Work request:
Give a verbatim copy of the lines below, minus the pictures.

Collected data:
▽

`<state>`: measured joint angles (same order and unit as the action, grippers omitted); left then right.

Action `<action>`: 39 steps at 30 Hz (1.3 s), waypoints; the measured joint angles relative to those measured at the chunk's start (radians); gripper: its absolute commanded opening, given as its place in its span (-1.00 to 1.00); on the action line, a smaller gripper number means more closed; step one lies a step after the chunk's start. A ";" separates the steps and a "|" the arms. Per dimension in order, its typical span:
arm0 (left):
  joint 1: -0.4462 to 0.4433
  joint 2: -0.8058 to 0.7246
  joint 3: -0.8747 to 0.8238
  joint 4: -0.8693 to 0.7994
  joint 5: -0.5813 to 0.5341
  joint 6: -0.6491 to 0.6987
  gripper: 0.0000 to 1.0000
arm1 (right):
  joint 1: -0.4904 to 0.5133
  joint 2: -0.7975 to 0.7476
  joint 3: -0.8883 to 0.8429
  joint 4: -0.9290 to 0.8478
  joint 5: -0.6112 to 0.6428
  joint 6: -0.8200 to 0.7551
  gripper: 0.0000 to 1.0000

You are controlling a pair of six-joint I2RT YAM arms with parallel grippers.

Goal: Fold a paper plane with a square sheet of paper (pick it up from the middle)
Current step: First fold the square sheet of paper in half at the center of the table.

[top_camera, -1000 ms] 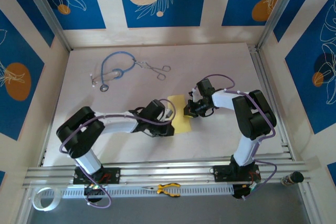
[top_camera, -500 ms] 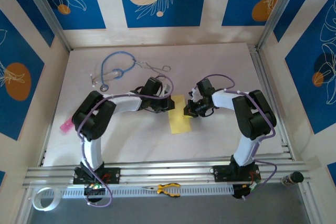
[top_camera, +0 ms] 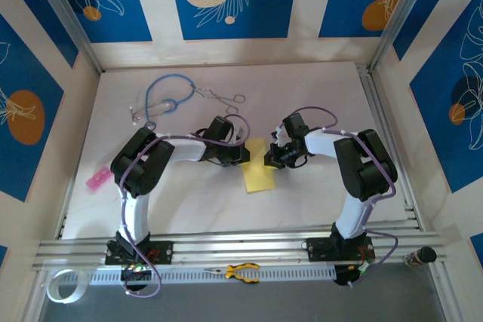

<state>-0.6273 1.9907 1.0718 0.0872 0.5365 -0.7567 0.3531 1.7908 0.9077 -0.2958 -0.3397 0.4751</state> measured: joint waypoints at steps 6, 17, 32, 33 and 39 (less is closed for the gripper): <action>0.006 0.000 -0.016 0.036 0.020 0.000 -0.99 | 0.000 0.000 0.000 -0.001 0.000 0.000 -1.00; 0.025 0.003 0.029 -0.023 0.025 0.008 -0.94 | 0.000 0.000 0.000 -0.001 0.000 -0.003 -1.00; 0.051 0.045 0.075 -0.055 0.024 0.017 -1.00 | 0.000 0.000 0.000 -0.001 0.001 -0.003 -1.00; 0.051 0.045 0.075 -0.055 0.024 0.015 -1.00 | 0.000 0.000 0.000 -0.001 0.001 -0.003 -1.00; 0.053 0.044 0.102 -0.102 0.024 0.015 -0.95 | 0.000 0.000 0.001 -0.001 0.001 -0.003 -1.00</action>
<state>-0.5747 2.0350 1.1736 -0.0151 0.5602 -0.7414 0.3531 1.7908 0.9085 -0.2970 -0.3386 0.4717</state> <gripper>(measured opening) 0.063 0.056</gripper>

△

Response to the exercise:
`<state>`: measured joint angles (same order and unit as the action, grippers omitted); left then right.

Action `<action>`: 39 steps at 30 Hz (1.3 s), waypoints; the measured joint angles relative to those measured at the chunk's start (radians); gripper: its absolute commanded opening, given as its place in its span (-1.00 to 1.00); on the action line, a smaller gripper number means more closed; step one lies a step after the chunk's start. A ";" separates the steps and a "|" the arms. Per dimension in order, its typical span:
arm0 (left):
  joint 1: -0.4462 to 0.4433
  joint 2: -0.8058 to 0.7246
  joint 3: -0.8747 to 0.8238
  joint 4: -0.8693 to 0.7994
  joint 5: -0.5813 to 0.5341
  joint 6: -0.6491 to 0.6987
  gripper: 0.0000 to 1.0000
arm1 (right):
  joint 1: -0.4904 to 0.5133
  joint 2: -0.7975 to 0.7476
  joint 3: -0.8883 to 0.8429
  joint 4: -0.9290 to 0.8478
  joint 5: -0.6112 to 0.6428
  joint 6: -0.8200 to 0.7551
  gripper: 0.0000 to 1.0000

You are controlling a pair of six-joint I2RT YAM arms with parallel grippers.

Goal: Fold a paper plane with a square sheet of paper (pick it up from the middle)
Current step: First fold the square sheet of paper in half at the center of the table.

[top_camera, -1000 ms] 
[top_camera, -500 ms] 
[top_camera, +0 ms] 

<state>-0.6273 1.9907 1.0718 0.0872 0.5365 -0.7567 0.3531 1.7908 0.9077 -0.2958 -0.3397 0.4751</state> measured: joint waypoints at steps 6, 17, 32, 33 and 39 (less is closed for the gripper): <action>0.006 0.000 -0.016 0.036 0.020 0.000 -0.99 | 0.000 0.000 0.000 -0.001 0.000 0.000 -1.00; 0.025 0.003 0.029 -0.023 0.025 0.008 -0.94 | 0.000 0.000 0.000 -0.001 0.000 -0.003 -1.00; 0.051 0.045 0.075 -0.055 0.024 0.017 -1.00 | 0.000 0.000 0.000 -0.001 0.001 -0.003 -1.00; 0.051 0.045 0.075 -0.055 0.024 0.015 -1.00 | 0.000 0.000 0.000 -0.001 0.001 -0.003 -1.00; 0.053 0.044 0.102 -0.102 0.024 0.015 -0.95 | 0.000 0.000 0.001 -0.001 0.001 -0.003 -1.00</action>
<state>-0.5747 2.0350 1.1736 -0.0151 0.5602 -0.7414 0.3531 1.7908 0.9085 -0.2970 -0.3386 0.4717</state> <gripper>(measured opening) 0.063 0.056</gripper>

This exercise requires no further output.